0 / 0
DataStage environments
Last updated: Dec 09, 2024
DataStage environments

Control how your DataStage jobs run on the runtime engine by configuring environments. You can run DataStage jobs in environments on IBM Cloud or you can run jobs locally by setting up environments with your own DataStage remote runtime engines.

DataStage environments on IBM Cloud

IBM® DataStage® offers three PX environments that you can use to run your jobs. A job uses Default DataStage PX S runtime by default. However, before you run the flow as a job, you can update the environment to any of the three environments that are available.

The three runtimes of IBM Cloud consume capacity unit hours (CUHs) that are tracked. Only the time it takes to run jobs is tracked. Creating, configuring, and updating flows on the DataStage canvas does not use any CUHs.

When you create a job in which to run a DataStage flow, you can select one of the following preset environments:

Name Hardware configuration
Default DataStage PX S 1 Conductor: 2 vCPU and 8 GB RAM
Default DataStage PX M 1 Conductor: 4 vCPU and 16 GB RAM
Default DataStage PX L 1 Conductor: 8 vCPU and 32 GB RAM

The Default DataStage PX S runtime is used when you run a job to extract, transform, and load data in DataStage, unless you select a different environment. For complex jobs with large data sets, select plans with more vCPU and memory to increase capacity. The default environments use 2 partitions.

To update the environment that you want to use:

  • On the DataStage canvas, select the run settings icon and select the environment that you want to use.
  • Select a job, edit the job configuration, and on the run settings tab, change the environment.

Administrators can create new environments for IBM Cloud to specify environment variables and change the number of partitions.

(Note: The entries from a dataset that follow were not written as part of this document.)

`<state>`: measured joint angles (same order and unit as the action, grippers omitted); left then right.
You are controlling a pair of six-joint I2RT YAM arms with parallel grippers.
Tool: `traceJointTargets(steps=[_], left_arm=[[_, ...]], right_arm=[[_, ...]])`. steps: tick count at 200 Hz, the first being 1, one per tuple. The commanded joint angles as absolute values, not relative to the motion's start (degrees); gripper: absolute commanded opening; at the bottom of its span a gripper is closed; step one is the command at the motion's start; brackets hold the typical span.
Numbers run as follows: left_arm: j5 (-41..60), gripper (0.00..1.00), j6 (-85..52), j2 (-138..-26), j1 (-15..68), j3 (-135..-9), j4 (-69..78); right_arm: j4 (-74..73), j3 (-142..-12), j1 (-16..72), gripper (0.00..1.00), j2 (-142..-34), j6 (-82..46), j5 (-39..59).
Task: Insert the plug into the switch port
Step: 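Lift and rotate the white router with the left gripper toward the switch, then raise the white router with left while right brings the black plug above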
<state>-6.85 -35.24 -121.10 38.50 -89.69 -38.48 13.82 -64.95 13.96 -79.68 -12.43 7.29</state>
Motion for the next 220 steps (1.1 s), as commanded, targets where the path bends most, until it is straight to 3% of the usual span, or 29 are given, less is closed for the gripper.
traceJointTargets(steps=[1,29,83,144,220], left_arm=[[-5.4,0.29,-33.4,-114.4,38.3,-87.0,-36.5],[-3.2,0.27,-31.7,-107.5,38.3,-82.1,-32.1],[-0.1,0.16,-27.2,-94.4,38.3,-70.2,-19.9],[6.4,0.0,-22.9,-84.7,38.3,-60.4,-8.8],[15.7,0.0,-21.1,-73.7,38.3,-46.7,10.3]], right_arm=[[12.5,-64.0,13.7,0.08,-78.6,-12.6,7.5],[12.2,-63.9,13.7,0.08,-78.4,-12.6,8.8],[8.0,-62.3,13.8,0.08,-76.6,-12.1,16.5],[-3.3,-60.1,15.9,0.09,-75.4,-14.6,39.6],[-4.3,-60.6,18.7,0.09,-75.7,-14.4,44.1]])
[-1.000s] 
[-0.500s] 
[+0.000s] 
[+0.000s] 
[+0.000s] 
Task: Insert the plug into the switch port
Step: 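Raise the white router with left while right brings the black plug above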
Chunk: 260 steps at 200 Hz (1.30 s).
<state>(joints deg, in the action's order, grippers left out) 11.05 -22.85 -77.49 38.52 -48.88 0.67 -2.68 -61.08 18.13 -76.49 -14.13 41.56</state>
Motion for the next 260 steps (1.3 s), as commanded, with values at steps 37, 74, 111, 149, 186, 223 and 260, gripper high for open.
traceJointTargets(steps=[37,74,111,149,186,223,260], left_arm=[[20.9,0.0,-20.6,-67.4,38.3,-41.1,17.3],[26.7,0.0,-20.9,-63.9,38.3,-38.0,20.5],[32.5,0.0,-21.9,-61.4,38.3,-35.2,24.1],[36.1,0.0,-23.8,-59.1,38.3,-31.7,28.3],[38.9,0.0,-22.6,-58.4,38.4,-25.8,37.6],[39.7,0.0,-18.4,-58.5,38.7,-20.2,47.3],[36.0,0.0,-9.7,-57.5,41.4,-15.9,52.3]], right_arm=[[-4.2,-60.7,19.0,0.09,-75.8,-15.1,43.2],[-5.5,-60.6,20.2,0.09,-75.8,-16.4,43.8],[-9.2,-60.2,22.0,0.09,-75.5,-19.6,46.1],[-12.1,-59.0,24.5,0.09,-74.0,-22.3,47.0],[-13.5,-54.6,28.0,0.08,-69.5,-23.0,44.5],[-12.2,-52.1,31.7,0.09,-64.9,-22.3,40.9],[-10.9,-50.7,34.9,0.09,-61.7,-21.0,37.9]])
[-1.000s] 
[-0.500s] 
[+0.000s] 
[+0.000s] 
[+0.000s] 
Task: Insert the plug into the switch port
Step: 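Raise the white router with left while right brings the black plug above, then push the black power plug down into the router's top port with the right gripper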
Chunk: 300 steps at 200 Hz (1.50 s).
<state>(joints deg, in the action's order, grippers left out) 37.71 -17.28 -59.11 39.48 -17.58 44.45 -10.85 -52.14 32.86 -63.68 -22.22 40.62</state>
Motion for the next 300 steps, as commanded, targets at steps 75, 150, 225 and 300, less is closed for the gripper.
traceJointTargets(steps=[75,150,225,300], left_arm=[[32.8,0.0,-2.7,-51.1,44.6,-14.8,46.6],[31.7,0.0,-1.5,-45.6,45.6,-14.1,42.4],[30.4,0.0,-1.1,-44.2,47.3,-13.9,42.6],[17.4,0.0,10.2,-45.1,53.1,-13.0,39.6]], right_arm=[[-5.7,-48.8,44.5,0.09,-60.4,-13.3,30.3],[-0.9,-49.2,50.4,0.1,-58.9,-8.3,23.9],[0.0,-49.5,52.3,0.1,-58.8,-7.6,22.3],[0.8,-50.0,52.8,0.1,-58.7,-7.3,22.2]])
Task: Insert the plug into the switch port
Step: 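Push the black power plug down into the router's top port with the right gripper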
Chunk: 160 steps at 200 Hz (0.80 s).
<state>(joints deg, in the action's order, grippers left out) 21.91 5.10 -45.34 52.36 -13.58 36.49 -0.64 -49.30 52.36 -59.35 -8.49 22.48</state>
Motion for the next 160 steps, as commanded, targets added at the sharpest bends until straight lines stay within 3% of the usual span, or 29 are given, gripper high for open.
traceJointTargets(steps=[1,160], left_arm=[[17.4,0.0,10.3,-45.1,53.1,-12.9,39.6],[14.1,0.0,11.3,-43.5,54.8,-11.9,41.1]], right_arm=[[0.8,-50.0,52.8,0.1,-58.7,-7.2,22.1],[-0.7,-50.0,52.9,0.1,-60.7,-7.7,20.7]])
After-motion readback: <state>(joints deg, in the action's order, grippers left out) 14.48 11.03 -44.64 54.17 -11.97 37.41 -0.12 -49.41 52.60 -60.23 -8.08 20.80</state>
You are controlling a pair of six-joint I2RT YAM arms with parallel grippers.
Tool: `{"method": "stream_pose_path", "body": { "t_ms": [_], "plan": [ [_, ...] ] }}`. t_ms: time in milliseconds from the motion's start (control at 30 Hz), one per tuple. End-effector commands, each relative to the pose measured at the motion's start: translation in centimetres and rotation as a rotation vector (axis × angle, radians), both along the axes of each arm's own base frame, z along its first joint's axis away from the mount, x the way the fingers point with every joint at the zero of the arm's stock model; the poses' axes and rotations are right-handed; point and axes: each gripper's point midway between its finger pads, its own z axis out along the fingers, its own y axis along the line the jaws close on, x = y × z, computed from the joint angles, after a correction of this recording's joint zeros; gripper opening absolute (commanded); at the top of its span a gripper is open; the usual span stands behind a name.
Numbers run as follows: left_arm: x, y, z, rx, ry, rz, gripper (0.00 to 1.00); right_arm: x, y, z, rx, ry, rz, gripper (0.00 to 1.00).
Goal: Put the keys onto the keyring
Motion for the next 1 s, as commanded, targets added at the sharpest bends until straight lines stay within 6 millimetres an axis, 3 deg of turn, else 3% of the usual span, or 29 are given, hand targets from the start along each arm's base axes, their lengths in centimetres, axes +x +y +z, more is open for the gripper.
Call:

DataStage environments on remote runtime engines

You can run jobs in an environment that's not managed by IBM using a remote runtime engine. With a DataStage remote runtime engine, you can use on-premises applications and databases and run jobs locally. An administrator can configure DataStage remote runtime engines at the project level. Developers with Editor or Admin access to a project with a DataStage remote runtime engine can run jobs in that environment.

Once you select a remote environment as a project default environment, you can only use remote environments in that project. You cannot switch back to using IBM Cloud environments for that project's DataStage jobs.

Remote environments provide the following benefits:
  • Run workloads and process data locally
  • Avoid data transfer costs
  • Increase security by keeping data local to your cloud environment
  • Use DataStage features from Cloud Pak for Data such as User-defined stages, the Java Integration stage, Before/after job routines, and more, without maintaining a full Cloud Pak for Data install

Remote environments do not support connectors that need a driver upload, vaults, and the Data service connector. Several connectors are supported only via flow connection.

For more information, see DataStage Anywhere.

Running a flow

You can create a job in which to run your DataStage flow:

  • Directly on the DataStage canvas by clicking the run icon from the DataStage toolbar (the default name of a job that runs a flow is the flow's name appended with .DataStage job
  • From your project’s DataStage flows page by selecting the DataStage flow and clicking the Action menu and selecting New job.

When you run a job to extract, transform, or load data in DataStage, a Default DataStage XS runtime is started automatically and is listed as an active runtime on the Environments page of your project. You can update the environment you want to use by selecting the run settings icon on the DataStage canvas or by selecting a job from the Jobs tab and changing the settings there.

Monitor monthly billing

You must be an IBM Cloud account owner or administrator to see resource usage information.

To see the monthly charges, the amount of CUH used, the number of VPCs used, and the number of users for your service instance, go to the Cloud Usage Dashboard. For each instance, click Manage > Billing and Usage > Usage, click View Instances next to the service name, and then click View instance next to instance name.

Runtime logs for jobs

To view the accumulated logs for a DataStage job:

  1. From the project’s Jobs page, click the DataStage job for which you want to see logs.
  2. Click the job run. You can view the job log, copy the log to clipboard, or download the log.